ACTIVITY: Would you repeat the listing below exactly, with no pictures in it?

RECORDED INFORMATION:

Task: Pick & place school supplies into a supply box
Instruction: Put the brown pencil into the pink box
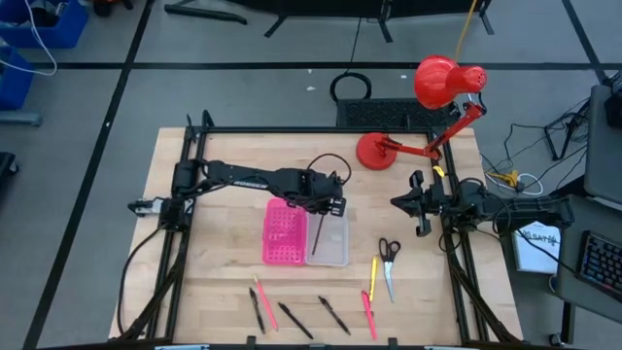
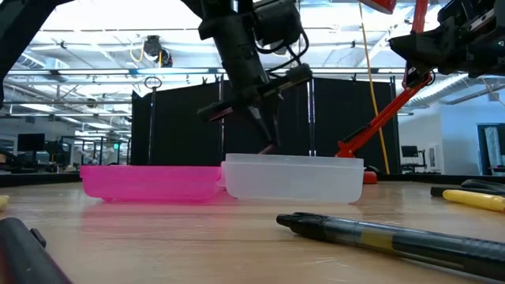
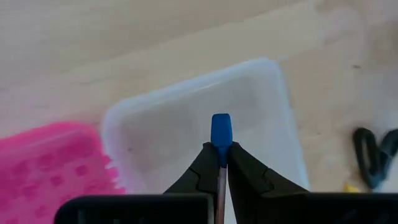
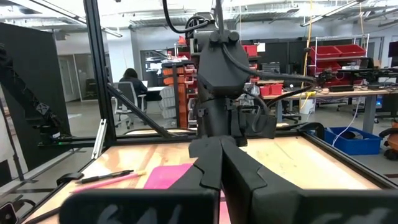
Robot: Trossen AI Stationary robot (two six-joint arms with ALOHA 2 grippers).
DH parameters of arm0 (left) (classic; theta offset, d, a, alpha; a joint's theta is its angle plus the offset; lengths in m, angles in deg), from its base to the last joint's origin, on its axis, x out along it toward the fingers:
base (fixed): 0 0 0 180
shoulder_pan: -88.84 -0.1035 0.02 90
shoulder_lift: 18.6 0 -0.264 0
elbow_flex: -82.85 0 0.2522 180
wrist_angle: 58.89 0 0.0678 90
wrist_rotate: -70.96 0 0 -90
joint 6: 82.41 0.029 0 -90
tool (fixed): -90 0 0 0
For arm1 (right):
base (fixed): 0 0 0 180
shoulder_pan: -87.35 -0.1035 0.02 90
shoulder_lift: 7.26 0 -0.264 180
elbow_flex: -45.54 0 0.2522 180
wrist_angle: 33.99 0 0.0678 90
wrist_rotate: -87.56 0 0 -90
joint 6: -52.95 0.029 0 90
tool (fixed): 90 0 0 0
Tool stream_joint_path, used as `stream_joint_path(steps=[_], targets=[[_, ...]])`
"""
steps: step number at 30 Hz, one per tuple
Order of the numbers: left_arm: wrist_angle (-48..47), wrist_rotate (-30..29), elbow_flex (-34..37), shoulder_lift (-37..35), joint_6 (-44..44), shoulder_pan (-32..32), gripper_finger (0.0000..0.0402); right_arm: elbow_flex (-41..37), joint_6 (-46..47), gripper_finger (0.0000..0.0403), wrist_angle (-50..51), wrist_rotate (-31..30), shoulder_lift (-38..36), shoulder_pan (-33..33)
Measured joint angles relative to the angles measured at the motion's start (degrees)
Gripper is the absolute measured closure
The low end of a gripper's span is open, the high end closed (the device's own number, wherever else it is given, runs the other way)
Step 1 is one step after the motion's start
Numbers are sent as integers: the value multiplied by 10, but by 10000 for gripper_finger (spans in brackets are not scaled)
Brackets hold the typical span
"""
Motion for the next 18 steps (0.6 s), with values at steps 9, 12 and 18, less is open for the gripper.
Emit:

RESPONSE:
Task: Pick & place school supplies into a supply box
Instruction: Put the brown pencil into the pink box
Robot: Trossen AI Stationary robot (two six-joint arms with ALOHA 2 grippers).
DH parameters of arm0 (left) (classic; theta offset, d, a, alpha; a joint's theta is its angle plus the offset; lengths in m, angles in deg), from its base to the last joint's origin, on its axis, x out along it toward the fingers:
base (fixed): 0 0 0 180
shoulder_pan: -88.84 -0.1035 0.02 90
shoulder_lift: 18.6 0 -0.264 0
elbow_flex: -82.85 0 0.2522 180
wrist_angle: 58.89 0 0.0678 90
wrist_rotate: -70.96 0 0 -90
joint 6: 82.41 0.029 0 -90
tool (fixed): -90 0 0 0
For arm1 (right):
base (fixed): 0 0 0 180
shoulder_pan: -87.35 -0.1035 0.02 90
shoulder_lift: 7.26 0 -0.264 180
elbow_flex: -45.54 0 0.2522 180
wrist_angle: 33.99 0 0.0678 90
wrist_rotate: -87.56 0 0 -90
joint 6: -52.95 0.029 0 90
tool (fixed): 90 0 0 0
Tool stream_joint_path, used as `stream_joint_path(steps=[_], targets=[[_, ...]])`
"""
steps: step number at 30 Hz, one per tuple
Order of the numbers: left_arm: wrist_angle (-48..47), wrist_rotate (-30..29), elbow_flex (-34..37), shoulder_lift (-37..35), joint_6 (-44..44), shoulder_pan (-32..32), gripper_finger (0.0000..0.0402); right_arm: elbow_flex (-41..37), joint_6 (-46..47), gripper_finger (0.0000..0.0403), wrist_angle (-50..51), wrist_rotate (-31..30), shoulder_lift (-38..36), shoulder_pan (-33..33)
Measured joint angles relative to the angles measured at the motion's start (degrees)
Gripper is the absolute measured closure
The low end of a gripper's span is open, the high end closed (the device's own number, wherever else it is given, runs the other way)
Step 1 is one step after the motion's start
Numbers are sent as integers: the value multiplied by 10, but by 10000 for gripper_finger (spans in brackets are not scaled)
Brackets hold the typical span
"""
Motion for the next 18 steps (0.6 s), with values at steps 9, 12 and 18, less is open for the gripper.
Emit:

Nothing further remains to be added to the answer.